I don't know if it is even theoretically possible, but I wish there was some way to totally disable file encryption of any kind on a system. All of my customers are not tech savvy and a decent amount of them are elderly and none of them have any need or use for encryption at all. Unfortunately most of them are also the type that no amount of anti-virus or anti-malware can save them from themselves....
 
Backup, backup & more backups.

Not just to a USB drive you keep connected, but to a secure location that needs a password to access or a tape backup for larger amounts of data.
Always keep a copy off site just in case (burglary, fire, etc.)
As for how often to take a copy off site, how many days work could you afford to lose?

If you get hit by one of these viruses, you just need to clean the virus (or format the infected machine :D), and restore from your backup.
 
Is there a way to remove the ransomware without restoring from a backup? Might be a dumb question either way but it's something I've been wondering for a while.
 
I've never seen this problem myself but I don't have anything of great value on any of my computers. Anything I want to keep gets burnt to a DVD/Blu ray, or usb thumb drive. My system could get a ransomware virus today and I would just wipe the drive and reload. At worst I would have to download a few games from Steam. Email and documents from Word are on one drive and outlook.com.
 
I've encountered two types of Ransomware;

1) The type that made people panic, but it took me about an hour at most on sites like bleeping computer to find a tool to get rid of it.

2) The type that hadn't been resolved yet, but since I've always had rolling backups setup. Took me about an hour give or take to blow away a machine, roll back to a backup and at worst an hours worth of work was lost.

But then, I've always done my job and made sure any server I'm in charge of has numerous backups onsite and offsite. If your IT staff is doing there job there should never be a situation where you have to pay these scumbags. If you aren't a business and have critical information that isn't backed up, you are a dumbass. Back your shit up or accept your losses. NEVER EVER pay these shit bags.
 
More companies need to properly train their employees about how to avoid this shit. The IT manager for my company recently sent out a company wide email from some random email address stating "urgent security issues, please click the link to confirm and resolve" with a link to click and fill out info. Anyone who clicked got hauled into a afternoon course about computer safety and how to understand NOT TO OPEN SHIT they don't know and ask him about it first lol. Was pretty effective, about half my company that has email access (roughly 20 people) had to attend :D
 
Ragenrok said:
More companies need to properly train their employees about how to avoid this shit. The IT manager for my company recently sent out a company wide email from some random email address stating "urgent security issues, please click the link to confirm and resolve" with a link to click and fill out info. Anyone who clicked got hauled into a afternoon course about computer safety and how to understand NOT TO OPEN SHIT they don't know and ask him about it first lol. Was pretty effective, about half my company that has email access (roughly 20 people) had to attend :D
Click to expand...


that is



awesome!
 
I had a client's system compromised recently. He said his system lost 4 years worth or project images, revisions, and notes. It was due to one of the sales force employees who clicked on an E mail. According to the client, 3/4 of the computers in the company just locked up. His computer and another person in another department were completely compromised. By the time IT even had a clue of what just happened, his external HDD and the other computer had off loaded and locked nearly 6 TB worth of data. The IT dept got an E mail with the usual E mail with a pay us for your data request. They never did.

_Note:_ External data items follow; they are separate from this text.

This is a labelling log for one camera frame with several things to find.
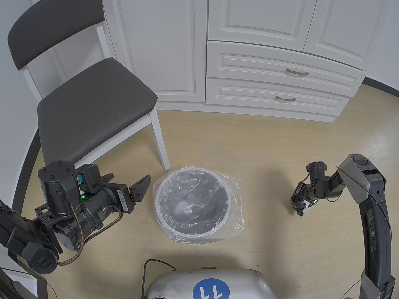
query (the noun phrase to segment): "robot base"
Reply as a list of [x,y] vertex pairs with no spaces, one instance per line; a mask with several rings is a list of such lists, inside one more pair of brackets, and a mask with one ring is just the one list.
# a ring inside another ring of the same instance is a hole
[[147,299],[279,299],[262,273],[251,269],[176,270],[157,277]]

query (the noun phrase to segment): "cabinet base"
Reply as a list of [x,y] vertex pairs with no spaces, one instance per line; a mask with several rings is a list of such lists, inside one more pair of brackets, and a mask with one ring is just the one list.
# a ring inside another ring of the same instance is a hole
[[263,115],[286,118],[298,118],[300,120],[311,120],[319,122],[334,122],[336,116],[297,112],[288,110],[276,110],[272,108],[254,108],[254,107],[235,107],[230,105],[206,104],[198,102],[172,102],[158,101],[157,110],[170,111],[197,111],[197,112],[215,112],[215,113],[233,113],[247,115]]

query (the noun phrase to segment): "white chair leg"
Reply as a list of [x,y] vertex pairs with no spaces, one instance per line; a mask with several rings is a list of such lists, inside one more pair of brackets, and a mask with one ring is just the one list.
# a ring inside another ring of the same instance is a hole
[[170,169],[169,159],[167,158],[166,147],[164,138],[162,137],[161,126],[159,125],[158,114],[156,113],[156,107],[149,113],[151,119],[151,130],[152,135],[155,139],[156,149],[158,150],[159,157],[161,159],[162,167],[165,171]]

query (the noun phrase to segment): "blue sticker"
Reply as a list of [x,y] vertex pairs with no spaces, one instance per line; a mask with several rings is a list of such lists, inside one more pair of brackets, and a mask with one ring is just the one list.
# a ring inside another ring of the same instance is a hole
[[230,289],[225,282],[209,278],[201,280],[193,290],[194,299],[229,299]]

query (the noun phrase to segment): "floor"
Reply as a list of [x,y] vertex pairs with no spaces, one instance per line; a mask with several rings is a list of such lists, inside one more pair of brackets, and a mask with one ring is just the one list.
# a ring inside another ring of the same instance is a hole
[[[252,268],[266,275],[282,299],[339,299],[364,268],[357,204],[346,189],[336,203],[321,201],[303,218],[289,203],[309,162],[326,162],[331,175],[349,153],[368,157],[386,177],[392,275],[399,276],[399,98],[362,85],[334,123],[202,112],[158,115],[172,170],[200,165],[240,180],[244,231],[211,244],[172,242],[155,220],[149,190],[132,214],[87,244],[76,262],[46,276],[59,299],[139,299],[148,258],[179,270]],[[155,181],[165,173],[148,127],[96,163],[102,174],[114,173],[113,182],[128,186],[146,174]],[[43,203],[36,177],[42,166],[40,153],[23,207],[28,218]],[[61,260],[72,255],[66,251]],[[149,264],[147,286],[167,271],[162,264]],[[347,295],[358,294],[359,284]],[[392,298],[399,298],[399,290]]]

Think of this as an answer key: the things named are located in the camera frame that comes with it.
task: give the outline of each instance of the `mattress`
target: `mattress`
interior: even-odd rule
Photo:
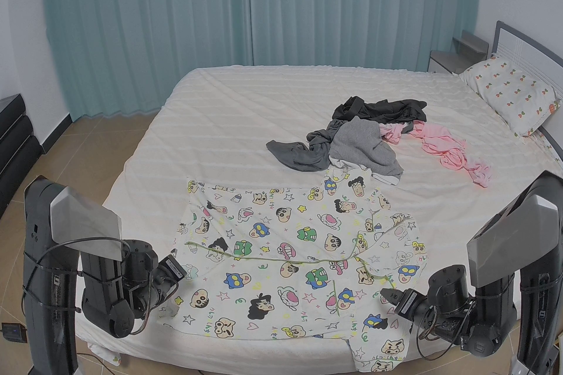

The company I work for, I am required to make a phone call if a file is sent to us without any warning. Anything over the weekend, we will scan before we open if it has a my attachments. Many times they are from compromised E mail lists of the client. We usually get a yeah I think there is something wrong with our E mail just delete. If they are big enough to have an IT dept or worker, we will contact them as well. Sometimes we catch stuff before they know if it's minty fresh.
 
shaggy77 said:
I had a client's system compromised recently. He said his system lost 4 years worth or project images, revisions, and notes. It was due to one of the sales force employees who clicked on an E mail. According to the client, 3/4 of the computers in the company just locked up. His computer and another person in another department were completely compromised. By the time IT even had a clue of what just happened, his external HDD and the other computer had off loaded and locked nearly 6 TB worth of data. The IT dept got an E mail with the usual E mail with a pay us for your data request. They never did.

The company I work for, I am required to make a phone call if a file is sent to us without any warning. Anything over the weekend, we will scan before we open if it has a my attachments. Many times they are from compromised E mail lists of the client. We usually get a yeah I think there is something wrong with our E mail just delete. If they are big enough to have an IT dept or worker, we will contact them as well. Sometimes we catch stuff before they know if it's minty fresh.
Click to expand...

Dude, to encrypt 6Tb of data... that should take a helluvlot of time man. They must have waited days or it was days before someone realized shit was wrong.
 
Those "practical barriers" prevented me from buying 4,000 bitcoin back when you needed to send money to Japan.

Not a fan of barriers, to say the least.
 
I have a client that had 45k worth of such trojans in his Avira Exchange Filter after an attack, those emails were tailored like handmade ! The name, the topic, the layout, everything matched, even the reason, my client was hiring people indeed and the topic was correct, the person in full name, everything....... That single one came through for whatever reason, the employee didnt dare to open and asked the CEO to have a look. The CEO came in, looked on the screen, said "yeah, dont you now we are hiring, that must be REAL"...and the employe clicked it. By A LOT OF LUCK and what not else the Desktop version of Avira Professional then jumped in and got it before it could start encrypting, on a i7 witzh SSD and some RAM this goes in seconds as we all know. Luckily it ONLY costed like 10h work to check all servers after an emergency shutdown of ALL systems, EVERYBODY and EACH SERVER I shut down remotely the fastest possible way after they called me. They were lucky :)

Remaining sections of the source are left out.